In Montreal, Annie is dating Butterfoot, hanging out with Violet, and still living with Gordon in the hotel. One weekend, she follows Gordon and finds him in an internet café writing an email about her. It is to the Old Man in Toronto. They get into an argument when he tells her, “You are no closer to finding anything out than when you got here” (156).
Annie finds out that Butterfoot and Suzanne dated for a short time. She’s not surprised but she is angry because of her constant jealousy of her sister’s life. Butterfoot last texted with Suzanne a few months ago, when she was in New York, which is much more recent than Suzanne’s last communication with her family.
Annie has a seizure that evening in the hotel room. During it, she dreams of Suzanne. Suzanne is running across water with a “weak, thin man,” trying to escape beasts (161). Annie awakens from her seizure to find Gordon calmly beside her.
Will feels a connection not just with animal spirits but also with lost spirits. An important part of indigenous culture is the belief in the spirits of the dead. As Will tries to move on, he feels the pull of his past, of his wife’s spirit, and feels like he is being watched.

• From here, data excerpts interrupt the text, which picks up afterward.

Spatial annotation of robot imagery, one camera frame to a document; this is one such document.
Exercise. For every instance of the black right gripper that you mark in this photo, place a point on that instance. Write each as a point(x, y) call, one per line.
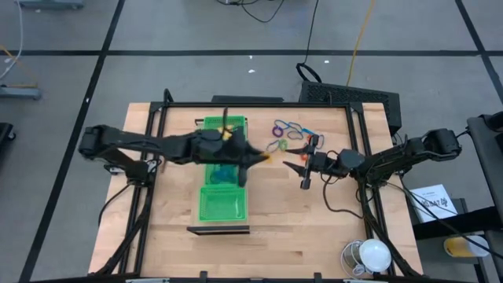
point(324, 163)

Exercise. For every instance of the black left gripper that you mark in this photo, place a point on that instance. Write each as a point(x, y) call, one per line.
point(220, 147)

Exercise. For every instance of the yellow silicone wristband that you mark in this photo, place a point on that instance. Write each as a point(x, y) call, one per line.
point(268, 158)

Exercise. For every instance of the grey silicone wristband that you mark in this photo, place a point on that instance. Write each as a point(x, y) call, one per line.
point(294, 138)

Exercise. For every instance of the light blue silicone wristband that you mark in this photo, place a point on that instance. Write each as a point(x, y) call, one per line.
point(308, 131)

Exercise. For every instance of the yellow crayon box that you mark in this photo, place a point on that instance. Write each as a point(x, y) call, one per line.
point(226, 129)

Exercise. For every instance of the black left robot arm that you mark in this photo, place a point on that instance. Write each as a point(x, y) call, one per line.
point(137, 141)

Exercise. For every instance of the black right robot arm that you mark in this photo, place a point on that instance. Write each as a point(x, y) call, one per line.
point(412, 153)

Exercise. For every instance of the grey desk foot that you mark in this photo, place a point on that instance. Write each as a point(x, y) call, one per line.
point(19, 93)
point(47, 4)

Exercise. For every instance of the green silicone wristband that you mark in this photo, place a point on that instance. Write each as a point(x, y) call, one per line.
point(283, 145)

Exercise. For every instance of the purple silicone wristband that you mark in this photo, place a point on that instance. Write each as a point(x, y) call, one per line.
point(273, 131)

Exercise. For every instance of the teal silicone wristband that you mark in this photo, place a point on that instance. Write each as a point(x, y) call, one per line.
point(295, 123)

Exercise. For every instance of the green slotted plastic basket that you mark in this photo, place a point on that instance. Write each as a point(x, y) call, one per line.
point(220, 204)
point(216, 120)
point(210, 178)

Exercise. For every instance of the green three-compartment tray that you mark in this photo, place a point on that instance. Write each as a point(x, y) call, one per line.
point(220, 230)

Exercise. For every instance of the black computer case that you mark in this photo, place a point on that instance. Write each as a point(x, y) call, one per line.
point(353, 94)

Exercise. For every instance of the black table clamp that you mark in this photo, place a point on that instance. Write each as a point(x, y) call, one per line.
point(203, 275)
point(317, 276)

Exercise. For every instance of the white dome lamp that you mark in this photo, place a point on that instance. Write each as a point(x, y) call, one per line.
point(375, 255)

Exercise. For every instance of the white printed paper sheet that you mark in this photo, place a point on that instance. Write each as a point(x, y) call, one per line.
point(428, 196)

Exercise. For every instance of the silver aluminium bar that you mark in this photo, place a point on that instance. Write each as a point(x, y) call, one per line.
point(147, 280)
point(365, 280)

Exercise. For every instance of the yellow plastic bottle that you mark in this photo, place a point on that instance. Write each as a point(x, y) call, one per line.
point(460, 247)

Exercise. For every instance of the black side cart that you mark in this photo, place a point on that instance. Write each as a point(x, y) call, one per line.
point(483, 157)

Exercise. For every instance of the black equipment piece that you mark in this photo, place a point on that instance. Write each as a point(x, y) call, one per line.
point(4, 135)

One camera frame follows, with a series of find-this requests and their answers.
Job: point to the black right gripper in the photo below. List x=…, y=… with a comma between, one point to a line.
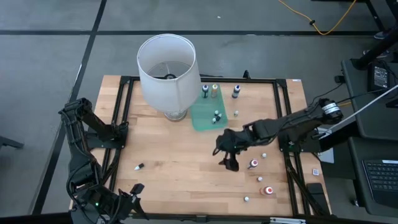
x=231, y=141

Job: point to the large red-capped food coloring bottle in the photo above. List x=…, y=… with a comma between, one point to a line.
x=254, y=163

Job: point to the black flat device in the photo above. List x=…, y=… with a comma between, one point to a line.
x=316, y=189

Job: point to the black laptop keyboard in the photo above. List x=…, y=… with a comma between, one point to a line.
x=384, y=180

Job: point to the small white tag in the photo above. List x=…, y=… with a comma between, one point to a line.
x=316, y=172

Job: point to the table lamp with white shade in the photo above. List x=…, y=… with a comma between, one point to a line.
x=169, y=93

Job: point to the translucent green plastic bin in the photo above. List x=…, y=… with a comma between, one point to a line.
x=205, y=115

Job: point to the dark furniture leg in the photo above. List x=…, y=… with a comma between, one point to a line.
x=11, y=143

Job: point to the black metal stand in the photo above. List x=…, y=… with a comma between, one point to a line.
x=376, y=49

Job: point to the black side desk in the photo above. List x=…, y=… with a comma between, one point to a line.
x=373, y=124

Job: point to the person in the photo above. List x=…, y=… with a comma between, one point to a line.
x=382, y=35

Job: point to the large blue food coloring bottle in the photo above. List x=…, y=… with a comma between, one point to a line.
x=236, y=92

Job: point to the black power adapter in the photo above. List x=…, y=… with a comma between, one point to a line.
x=381, y=77

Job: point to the black front beam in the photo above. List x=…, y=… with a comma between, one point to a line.
x=31, y=218

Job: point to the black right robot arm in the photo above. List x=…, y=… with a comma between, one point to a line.
x=295, y=121

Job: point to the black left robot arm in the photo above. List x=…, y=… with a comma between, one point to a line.
x=81, y=161

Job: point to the large yellow food coloring bottle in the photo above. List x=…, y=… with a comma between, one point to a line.
x=214, y=91

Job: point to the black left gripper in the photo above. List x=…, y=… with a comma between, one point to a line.
x=112, y=203

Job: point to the large orange food coloring bottle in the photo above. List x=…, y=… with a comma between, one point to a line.
x=268, y=190

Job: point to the white rod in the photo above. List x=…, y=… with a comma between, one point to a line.
x=363, y=107

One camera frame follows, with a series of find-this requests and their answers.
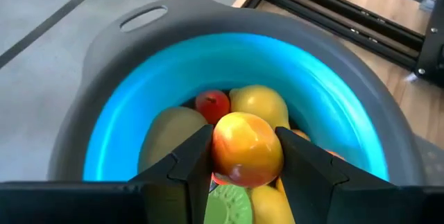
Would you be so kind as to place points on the yellow plastic lemon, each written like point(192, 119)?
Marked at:
point(260, 101)
point(268, 206)

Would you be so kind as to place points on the brown kiwi half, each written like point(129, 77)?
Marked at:
point(229, 206)

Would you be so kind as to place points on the black aluminium table frame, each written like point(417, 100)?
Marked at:
point(347, 19)

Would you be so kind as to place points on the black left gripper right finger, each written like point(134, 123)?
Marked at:
point(308, 182)

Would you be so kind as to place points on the stemmed red orange fruit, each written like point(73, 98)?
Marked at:
point(211, 106)

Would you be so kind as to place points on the small orange fruit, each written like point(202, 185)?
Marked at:
point(334, 154)
point(301, 134)

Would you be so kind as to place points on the small red yellow fruit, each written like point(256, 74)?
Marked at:
point(246, 147)

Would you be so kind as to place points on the blue collapsible colander bowl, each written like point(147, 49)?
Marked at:
point(243, 61)

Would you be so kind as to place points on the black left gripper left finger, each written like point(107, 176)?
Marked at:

The effects of white colonization on the indigenous population are explained in a story of Will’s childhood. Boarding schools were used to strip local and indigenous people of their culture and way of life, to separate families in order to teach children a new language and culture. Fear of the other was used to justify this horrific practice. Will was one of the first in his family to be sent away to boarding school.
Annie’s time in the southern cities affects her noticeably. She is attracted by the money and glamor that comes with modeling in a big city. She starts to become like her sister, a woman she always envied. Her sense of identity shifts as she absorbs city life, hangs with Suzanne’s friends, and even dates Suzanne’s ex. Will’s experience with white European culture eroded his links to his family, and there is clear a parallel with Annie’s experience in the south.